The press release indicates that the government hopes that it will not need to issue any minimum service levels for employers outside of fire, ambulance and rail and that it expects those employers to work together to reach voluntary agreements to enable them to deliver a reasonable level of service. The power of the government to step in has been reserved “should that become necessary”.
It is not in any way clear how such voluntary arrangements are meant to operate within the education sector and in particular what degree of cooperation is expected of employers to both agree and then meet general minimum service levels. This sort of voluntary arrangement puts the onus onto employers and, whilst the degree of control may be welcomed by some, others may view this as an attempt to shift the focus of the unions onto local employers and away from national pay disputes.
Furthermore, voluntary arrangements are not referenced in the Strikes Bill at all – the “works notice” provisions (see below) apply where the Secretary of State has issued minimum service level regulations and would not apply where there are only voluntary arrangements in place.
Where minimum service levels regulations have been made and a trade union gives notice of industrial action, then the “works notice” provisions apply, although there is a mix of “may” and “must” wording included in the draft.
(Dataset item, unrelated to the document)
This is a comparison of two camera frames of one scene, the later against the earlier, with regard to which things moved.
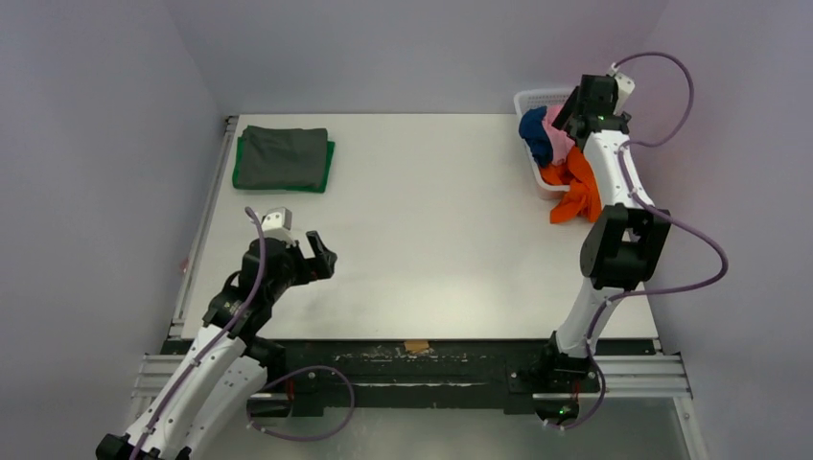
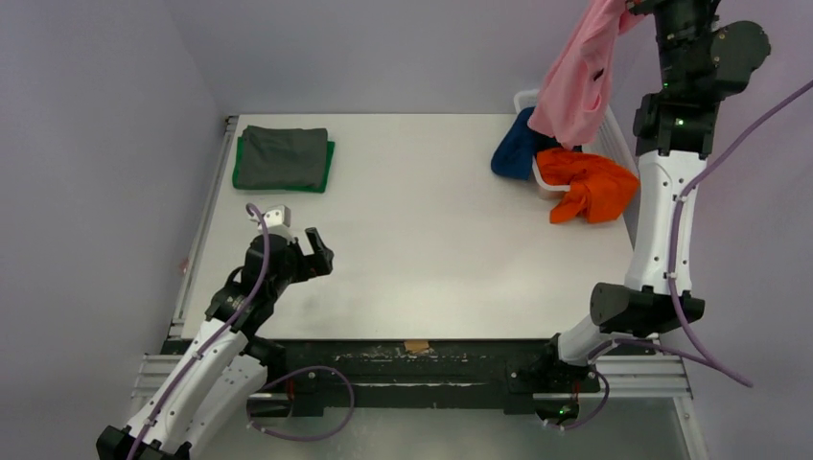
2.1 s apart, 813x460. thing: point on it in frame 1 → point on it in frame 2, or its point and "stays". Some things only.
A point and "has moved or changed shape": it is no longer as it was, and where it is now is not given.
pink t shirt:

Relevant employers will need to consult with unions about the numbers of staff required to meet those minimum service levels (although the drafting is silent on the consequences of employers not maintaining the minimum service levels). A “works notice” must identify those employees who are required to work to secure the minimum service levels, together with the work that they are required to do.
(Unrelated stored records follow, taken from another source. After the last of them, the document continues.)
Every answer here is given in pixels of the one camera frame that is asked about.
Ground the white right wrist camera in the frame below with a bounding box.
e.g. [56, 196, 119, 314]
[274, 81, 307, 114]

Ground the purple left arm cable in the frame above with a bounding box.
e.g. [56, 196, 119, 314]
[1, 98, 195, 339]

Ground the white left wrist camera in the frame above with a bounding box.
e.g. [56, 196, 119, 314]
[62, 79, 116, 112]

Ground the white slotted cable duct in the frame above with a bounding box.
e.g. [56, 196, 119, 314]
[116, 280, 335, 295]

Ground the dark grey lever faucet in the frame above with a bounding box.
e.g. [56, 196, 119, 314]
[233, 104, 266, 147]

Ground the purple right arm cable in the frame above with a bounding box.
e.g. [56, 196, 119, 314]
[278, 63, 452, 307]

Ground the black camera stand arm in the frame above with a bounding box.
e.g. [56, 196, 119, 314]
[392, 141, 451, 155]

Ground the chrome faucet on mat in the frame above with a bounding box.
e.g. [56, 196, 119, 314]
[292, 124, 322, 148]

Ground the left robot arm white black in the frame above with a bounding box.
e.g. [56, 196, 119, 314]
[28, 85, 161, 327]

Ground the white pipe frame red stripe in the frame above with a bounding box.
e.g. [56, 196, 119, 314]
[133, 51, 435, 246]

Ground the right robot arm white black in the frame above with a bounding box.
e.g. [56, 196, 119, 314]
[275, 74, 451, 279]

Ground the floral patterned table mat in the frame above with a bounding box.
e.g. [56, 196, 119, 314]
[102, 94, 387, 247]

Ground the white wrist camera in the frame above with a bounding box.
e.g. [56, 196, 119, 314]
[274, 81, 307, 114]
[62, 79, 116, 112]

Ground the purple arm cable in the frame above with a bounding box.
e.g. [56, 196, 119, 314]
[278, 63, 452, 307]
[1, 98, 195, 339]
The notice must not specify more persons than are reasonably necessary to provide the services, and no regard must be taken of union membership when identifying who is required to work. An employee who is identified in the works notice but who nevertheless takes part in the industrial action will not fall within the deemed unfair dismissal provisions under the Trade Union and Labour Relations (Consolidation) Act 1992.
Unions may also be liable to pay damages if they fail to take reasonable steps to ensure all those who are named in the works notice comply with that notice. No further information as to what “reasonable steps” would be is given.
As would be expected, there has been considerable union opposition to these proposals. Although the government has indicated that it doesn’t want to legislate unless it has to, it is at the same time seeking to reserve considerable power to impose service levels on a huge number of employers, employees and unions across widely drawn sectors, without any fetters on the service levels set, nor the circumstances in which service levels can be imposed.
It is perhaps unsurprising that the government’s attempts to restrict industrial action are being described as “draconian” and it remains to be seen firstly whether the proposed legislation will survive in its current form and, if so, how the reserved powers will actually be exercised by the government.